The procedure to do so is described as follows:
- In the logging information, look for the RB's logging file.
Something like /var/edgwl/logmonitor/CondorG.log/CondorG.xxx.log
(search for "CondorG.log")
- Retrieve that file from the RB:
globus-url-copy gsiftp://<hname>/var/edgwl/logmonitor/CondorG.log/CondorG.xxx.log
file:`pwd`/RB_log
- In the retrieved file, look for the last part of the jobid.
For https://lxn1182.cern.ch:9000/HAZrszS8RzlM82MlAqrAIw,
it'd be: HAZrszS8RzlM82MlAqrAIw
- Get the string of the form xxxxx.0000.0000 associated with that part of the jobid.
- In the same retrieved file, search repeatedly for that string until the JM-contact string
(labelled as such) is found.
- When telling the site about the job, refer to both the EDG jobid and the JM-contact string.
All this can be done automatically with a PERL script (it includes a descrition of the
arguments and functionality):
getJM.pl
Getting the BDII configuration of the RB.
In LCG2, the information about resources comes from the BDII.
In the UI and the WNs where the jobs run, this is defined by the environmental
variable LCG_GFAL_INFOSYS (it will not necessarily have the
same value in both, unless we set the it in the job's JDL).
Nevertheless, the Resource Broker may use yet another different BDII, and that
determines which CEs are seen when doing the match making process.
The following recipe can be used to find out which BDII our RB uses.
- To find out which RB is being used by default in a UI, look at:
$EDG_WL_LOCATION/etc/<VO>/edg_wl_ui.conf
Take the hostname appearing as value of the attribute NSAddresses
- Do a globus-url-copy of the following configuration file: /opt/edg/etc/edg_wl.conf
globus-url-copy gsiftp://<hname>/opt/edg/etc/edg_wl.conf file:`pwd`/RB_conf
- In the retrieved file, look for the value of the II_Contact parameter.
Debugging authentication errors.
First, let us review the main issues to take care of to avoid authentication problems:
- Users need a valid proxy, be registered in a VO and use grid-proxy-init.
- Have a correct grid-mapfile (/etc/grid-security/grid-mapfile).
- Updated every six hours (at a random minute) by a cronjob.
- It requires edg-mkgridmap.conf to be correct (with correct format!).
- Have an updated Certificate Revocation List (CRL) for each CA.
- This is updated by a cronjob by downloading them from a web site.
- The CA must update its CRL before the old one expires!!
- The Certification Authority RPMs must be up-to-date.
And when an authentication error occurs...

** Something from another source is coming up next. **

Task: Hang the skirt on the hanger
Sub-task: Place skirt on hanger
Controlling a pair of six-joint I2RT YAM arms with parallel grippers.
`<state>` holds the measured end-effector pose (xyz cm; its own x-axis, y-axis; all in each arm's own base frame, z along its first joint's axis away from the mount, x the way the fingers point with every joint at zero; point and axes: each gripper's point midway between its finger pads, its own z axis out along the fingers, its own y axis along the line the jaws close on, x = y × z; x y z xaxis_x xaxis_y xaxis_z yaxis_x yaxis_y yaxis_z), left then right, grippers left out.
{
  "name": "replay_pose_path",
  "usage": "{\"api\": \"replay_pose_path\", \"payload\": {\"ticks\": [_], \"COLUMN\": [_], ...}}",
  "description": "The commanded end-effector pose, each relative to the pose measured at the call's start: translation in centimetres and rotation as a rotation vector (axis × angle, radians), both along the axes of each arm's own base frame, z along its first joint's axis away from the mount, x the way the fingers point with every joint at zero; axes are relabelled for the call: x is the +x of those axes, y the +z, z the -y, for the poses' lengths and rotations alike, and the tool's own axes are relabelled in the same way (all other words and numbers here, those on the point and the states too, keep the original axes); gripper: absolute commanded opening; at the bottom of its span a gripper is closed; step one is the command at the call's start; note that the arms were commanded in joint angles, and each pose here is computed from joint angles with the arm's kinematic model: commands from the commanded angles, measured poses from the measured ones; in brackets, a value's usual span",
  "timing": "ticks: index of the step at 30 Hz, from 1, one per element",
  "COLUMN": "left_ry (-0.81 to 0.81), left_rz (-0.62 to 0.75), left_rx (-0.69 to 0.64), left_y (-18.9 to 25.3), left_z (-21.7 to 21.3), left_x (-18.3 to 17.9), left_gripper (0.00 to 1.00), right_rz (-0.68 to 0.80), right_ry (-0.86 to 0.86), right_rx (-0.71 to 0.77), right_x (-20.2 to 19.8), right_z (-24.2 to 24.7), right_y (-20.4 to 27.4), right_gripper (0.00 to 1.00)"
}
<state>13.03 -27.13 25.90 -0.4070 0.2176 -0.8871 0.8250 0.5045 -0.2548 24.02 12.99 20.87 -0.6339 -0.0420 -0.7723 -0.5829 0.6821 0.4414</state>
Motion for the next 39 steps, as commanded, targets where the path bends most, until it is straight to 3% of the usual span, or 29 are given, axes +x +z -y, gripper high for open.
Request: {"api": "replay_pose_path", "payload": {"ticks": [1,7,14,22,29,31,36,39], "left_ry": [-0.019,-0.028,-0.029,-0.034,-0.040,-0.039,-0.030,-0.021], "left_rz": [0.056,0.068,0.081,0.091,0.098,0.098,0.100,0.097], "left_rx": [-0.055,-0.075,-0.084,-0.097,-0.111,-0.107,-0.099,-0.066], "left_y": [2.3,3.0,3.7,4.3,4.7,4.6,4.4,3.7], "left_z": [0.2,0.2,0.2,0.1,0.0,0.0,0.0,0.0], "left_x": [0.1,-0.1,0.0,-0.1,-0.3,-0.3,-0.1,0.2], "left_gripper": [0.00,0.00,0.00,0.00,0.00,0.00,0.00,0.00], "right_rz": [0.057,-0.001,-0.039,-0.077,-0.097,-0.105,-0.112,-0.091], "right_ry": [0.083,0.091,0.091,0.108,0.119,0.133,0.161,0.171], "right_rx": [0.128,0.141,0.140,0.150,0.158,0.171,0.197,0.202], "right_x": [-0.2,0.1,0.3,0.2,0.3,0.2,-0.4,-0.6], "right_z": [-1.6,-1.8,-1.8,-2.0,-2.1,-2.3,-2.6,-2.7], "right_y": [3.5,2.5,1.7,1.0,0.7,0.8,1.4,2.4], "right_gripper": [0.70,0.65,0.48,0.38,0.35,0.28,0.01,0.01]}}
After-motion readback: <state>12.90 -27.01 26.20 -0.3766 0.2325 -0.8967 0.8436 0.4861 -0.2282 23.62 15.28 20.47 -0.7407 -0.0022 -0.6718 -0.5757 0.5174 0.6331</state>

- Look the error messages carefully: they are usually really informative (though dense and thick)
- Try to get more detailed messages by calling globus-url-copy in debug mode to get a
file from the host causing problems:
globus-url-copy -dbg gsiftp://<hostname>/etc/group file:/tmp/myFile
- Check the log file /var/log/messages for authentication error messages
- Check the steps above:
- Have a look at the grid-mapfile: check users DN and VO
- Check the date of the CRL file (/etc/grid-security/certificates/xxxxxx.r0)
grep 'ext Update' /etc/grid-security/certificates/*.r0
- Check that the CAs RPMs are installed